Which brings me to the novel concept of owning your own hardware. A quick look at Supermicro’s site shows a 2U w/ up to 1.92 PB of Gen5 NVMe, 8 TiB of RAM, and dual sockets. That would likely cost a wee bit more than a month of renting the aforementioned AWS VM, but a more reasonably spec’d one would not. Realistically, that much storage would be used as SDS for other DBs to use. NVMoF isn’t quite as fast as local disks, but it’s a hell of a lot faster than EBS et al.
The point is that you actually can vertically scale to stupidly high levels, it’s just that most companies have no idea how to run servers anymore.
> and if you care about availability a single machine (and often a primary/secondary setup) is insufficient.
Depending on your availability SLOs, of course, I think you’d find that a two-node setup (optionally having N read replicas) with one in standby would be quite sufficient. Speaking from personal experience on RDS (MySQL fronted with ProxySQL on K8s, load balanced with NLB), I experienced a single outage in two years. When it happened, no one noticed, it was so brief. Some notice-only alerts for 500s in Slack, but no pages went out.
> If you really want to get silly, x2iedn.32xl is 128 vCPU / 4 TiB RAM, and you get 3.8 TiB of local NVMe
This doesn't affect availability - except insofar as unavailability might be caused by insufficient capacity, which is not the typical definition.

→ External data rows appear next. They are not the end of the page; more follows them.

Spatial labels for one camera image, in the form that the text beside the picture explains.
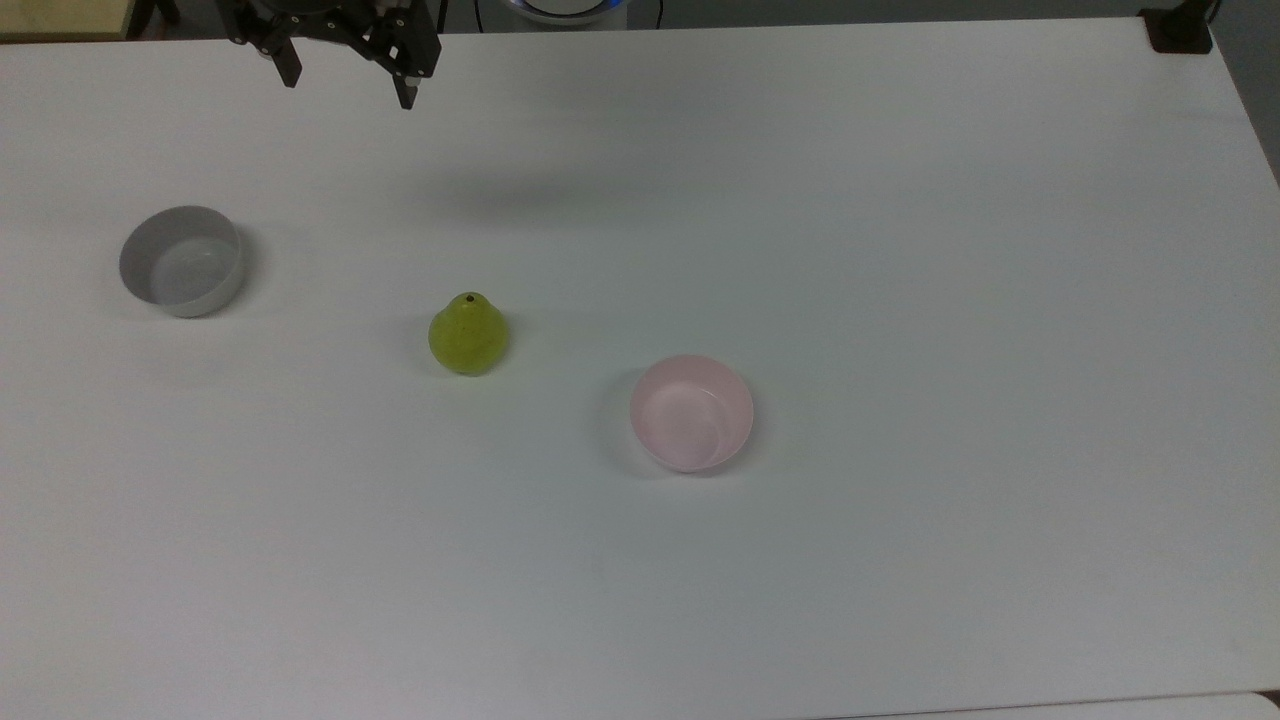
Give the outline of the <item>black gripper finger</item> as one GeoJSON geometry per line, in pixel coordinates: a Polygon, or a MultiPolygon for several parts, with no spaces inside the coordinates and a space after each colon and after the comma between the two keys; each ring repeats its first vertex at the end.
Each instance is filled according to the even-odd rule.
{"type": "Polygon", "coordinates": [[[289,28],[270,23],[239,23],[228,28],[228,37],[233,44],[251,46],[260,58],[269,60],[285,87],[294,88],[297,86],[302,64],[294,50],[289,28]]]}
{"type": "Polygon", "coordinates": [[[434,74],[442,42],[428,12],[347,12],[351,47],[393,79],[399,106],[415,105],[419,85],[434,74]]]}

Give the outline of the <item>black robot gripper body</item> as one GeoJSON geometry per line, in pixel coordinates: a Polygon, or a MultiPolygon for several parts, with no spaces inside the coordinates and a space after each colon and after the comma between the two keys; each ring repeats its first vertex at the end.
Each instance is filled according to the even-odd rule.
{"type": "Polygon", "coordinates": [[[216,13],[228,38],[371,38],[397,28],[435,38],[445,28],[443,1],[218,1],[216,13]]]}

> Depending on your availability SLOs, of course
Yes, exactly. Which is the point the GP was making. You generally make the trade-off in question not for performance, but because you have SLOs demanding higher availability. If you do not have these SLOs, then of course you don't want to make that trade-off.
The big caveat about these configurations is the amount of time it takes to rebuild a replica due to the quantity of storage per node that has to be pushed over the network. This is one of the low-key major advantages of disaggregated storage.
I prefer to design my own hardware infrastructure but there are many operational tradeoffs to consider.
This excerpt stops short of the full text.